El ángel asintió. -Es cierto -dijo-, pero la prisión de su mente y su hedonismo es mucho más fuerte que su voluntad. Estas bestias carnosas no desean adelgazar, no desean salir de la mazmorra para aguantar de nuevo hambre y sed, y frío y sueño. Prefieren atiborrarse de comida en esta pestilente sala y morir de obesidad, como por ejemplo ese… -el ángel señaló al gordo que estaba derrumbado sobre la mesa. Era claro que había dejado de respirar mientras hablábamos-. Son pocos los que vencen la pereza; son pocos los disciplinados, los que se comportan bien todos los días aunque el tedio los aborde. Desde hace mucho tiempo no veo ninguno que entre y pase por esta estrecha salida. Los humanos tienden más a justificar sus decisiones que admitir sus errores y darse cuenta que perdieron tiempo y energía. No toleran la idea de que no valieron sus esfuerzos.

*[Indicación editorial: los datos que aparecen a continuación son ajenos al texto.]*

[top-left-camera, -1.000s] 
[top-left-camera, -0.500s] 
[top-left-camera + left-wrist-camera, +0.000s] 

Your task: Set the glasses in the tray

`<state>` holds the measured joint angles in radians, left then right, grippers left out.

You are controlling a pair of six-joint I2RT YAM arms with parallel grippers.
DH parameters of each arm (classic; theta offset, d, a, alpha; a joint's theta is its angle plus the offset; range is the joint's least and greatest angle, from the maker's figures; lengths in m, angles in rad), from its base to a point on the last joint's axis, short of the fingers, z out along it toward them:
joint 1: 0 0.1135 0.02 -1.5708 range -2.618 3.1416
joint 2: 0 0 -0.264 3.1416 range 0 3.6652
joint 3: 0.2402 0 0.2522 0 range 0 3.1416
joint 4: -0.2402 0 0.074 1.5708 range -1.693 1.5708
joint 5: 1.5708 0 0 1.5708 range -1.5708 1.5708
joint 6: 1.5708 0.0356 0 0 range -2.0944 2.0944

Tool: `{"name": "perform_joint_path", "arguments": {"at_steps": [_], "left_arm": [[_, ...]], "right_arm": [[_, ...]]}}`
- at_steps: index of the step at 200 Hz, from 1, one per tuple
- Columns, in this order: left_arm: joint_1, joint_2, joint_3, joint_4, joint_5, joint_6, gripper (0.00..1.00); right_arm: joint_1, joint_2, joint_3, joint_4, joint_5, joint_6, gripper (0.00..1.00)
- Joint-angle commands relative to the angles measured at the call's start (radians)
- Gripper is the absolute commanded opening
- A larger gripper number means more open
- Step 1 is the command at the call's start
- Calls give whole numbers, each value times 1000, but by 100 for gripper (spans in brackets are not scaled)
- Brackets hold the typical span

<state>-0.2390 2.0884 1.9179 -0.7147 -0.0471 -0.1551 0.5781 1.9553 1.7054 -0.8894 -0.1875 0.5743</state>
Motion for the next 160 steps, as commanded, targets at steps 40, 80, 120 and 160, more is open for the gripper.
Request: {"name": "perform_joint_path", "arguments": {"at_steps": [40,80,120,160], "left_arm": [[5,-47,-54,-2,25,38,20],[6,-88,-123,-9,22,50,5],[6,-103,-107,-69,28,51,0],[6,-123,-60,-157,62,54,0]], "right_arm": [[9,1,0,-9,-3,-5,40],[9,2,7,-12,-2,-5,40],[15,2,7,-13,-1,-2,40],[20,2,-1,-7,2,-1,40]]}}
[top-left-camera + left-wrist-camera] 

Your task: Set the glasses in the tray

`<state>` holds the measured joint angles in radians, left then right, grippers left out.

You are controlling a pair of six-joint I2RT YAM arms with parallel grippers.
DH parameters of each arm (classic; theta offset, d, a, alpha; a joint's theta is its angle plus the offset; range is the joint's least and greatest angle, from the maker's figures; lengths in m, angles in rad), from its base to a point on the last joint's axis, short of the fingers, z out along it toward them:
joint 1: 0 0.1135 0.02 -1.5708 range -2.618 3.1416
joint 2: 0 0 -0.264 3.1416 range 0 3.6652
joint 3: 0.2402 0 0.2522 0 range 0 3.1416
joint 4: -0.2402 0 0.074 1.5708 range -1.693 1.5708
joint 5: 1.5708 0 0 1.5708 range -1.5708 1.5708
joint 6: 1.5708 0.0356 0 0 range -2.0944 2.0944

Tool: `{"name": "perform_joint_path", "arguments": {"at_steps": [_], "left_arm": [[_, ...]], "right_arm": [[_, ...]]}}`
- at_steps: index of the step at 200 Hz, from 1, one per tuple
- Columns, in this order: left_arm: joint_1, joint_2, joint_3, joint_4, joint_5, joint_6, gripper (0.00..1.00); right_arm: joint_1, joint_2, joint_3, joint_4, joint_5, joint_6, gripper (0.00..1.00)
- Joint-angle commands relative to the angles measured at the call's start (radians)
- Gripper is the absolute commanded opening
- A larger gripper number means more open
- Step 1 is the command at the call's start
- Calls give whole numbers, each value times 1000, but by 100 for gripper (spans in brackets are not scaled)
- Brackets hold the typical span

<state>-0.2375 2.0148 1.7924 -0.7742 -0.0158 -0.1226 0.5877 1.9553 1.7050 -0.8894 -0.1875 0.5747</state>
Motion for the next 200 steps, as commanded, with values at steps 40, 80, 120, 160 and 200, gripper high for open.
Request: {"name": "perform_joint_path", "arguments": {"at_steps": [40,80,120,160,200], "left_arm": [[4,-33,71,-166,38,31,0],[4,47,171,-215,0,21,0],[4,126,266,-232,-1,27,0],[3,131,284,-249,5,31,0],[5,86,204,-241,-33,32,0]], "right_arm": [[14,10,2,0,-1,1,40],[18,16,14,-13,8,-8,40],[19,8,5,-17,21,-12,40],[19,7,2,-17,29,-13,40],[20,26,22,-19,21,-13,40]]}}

Entonces me acerqué un poco más y vi algo que no encajaba en ese deplorable sitio. Había una niña pequeña y delgada agazapada en un rincón del salón, claramente ultrajada. Tenía el rostro sucio y lleno de miedo, sus risos estaban arremolinados y con hollín, y su ropa estaba sucia y rasgada. No hablaba, y me miraba con terror, como esperando ser golpeada.

-¿Y la niña? -pregunté preocupado-. ¿Por qué está aquí? Ella puede salir cuando quiera.
-La niña se llama Hambre -respondió Rafael-. Y ella ata la voluntad de este salón. Si ella sale de este recinto los cocineros dejarán de traer comida, y los gordos se devorarán entre ellos. Es ella quien maneja la voluntad de los obesos. Es por ella que llegan los famélicos. Es por ella que estas personas comen de manera desbordada. Es por ella que se enferman y mueren bajo los pesados rollos, y es ella quien devora los mórbidos cuerpos. Ella es Hambre.

No podía creer lo que escuchaba. Miré la carita asustada de la niña y sentí un gran peso de miseria y dolor. Ella era muy expresiva, y el temor que sentía brillaba entre esa oscuridad. Sin embargo, me dio la sensación que la niña había visto siglos enteros, y que era terriblemente antigua, tanto como el universo mismo… como el hambre. Pero físicamente se veía como una frágil y pequeña niña. Sólo quería tomarla entre mis brazos y salir corriendo con ella; pero el ángel se dio cuenta, me tomó del hombro y meneó la cabeza.
-Vamos, debemos continuar descendiendo -dijo Rafael.

Yo asentí y salimos por la pequeña abertura, escuchando el quebrar de los huesos de pollo y el beber del vino. No volteé a mirar a la pequeña niña. En vez, continuamos bajando por la mazmorra hasta llegar a otro salón. En un rincón del nuevo recinto interdimensional y oscuro había un pequeño niño leproso, sin párpados y con una gran sonrisa de felicidad, que se apresuró a abrazarme con sus descarnados muñones.

Entonces Rafael, recordándome que yo mismo era un recluso, me dijo: -Este es tu recinto, y este pequeño niño se llama Enfermedad. Ahora es tu turno.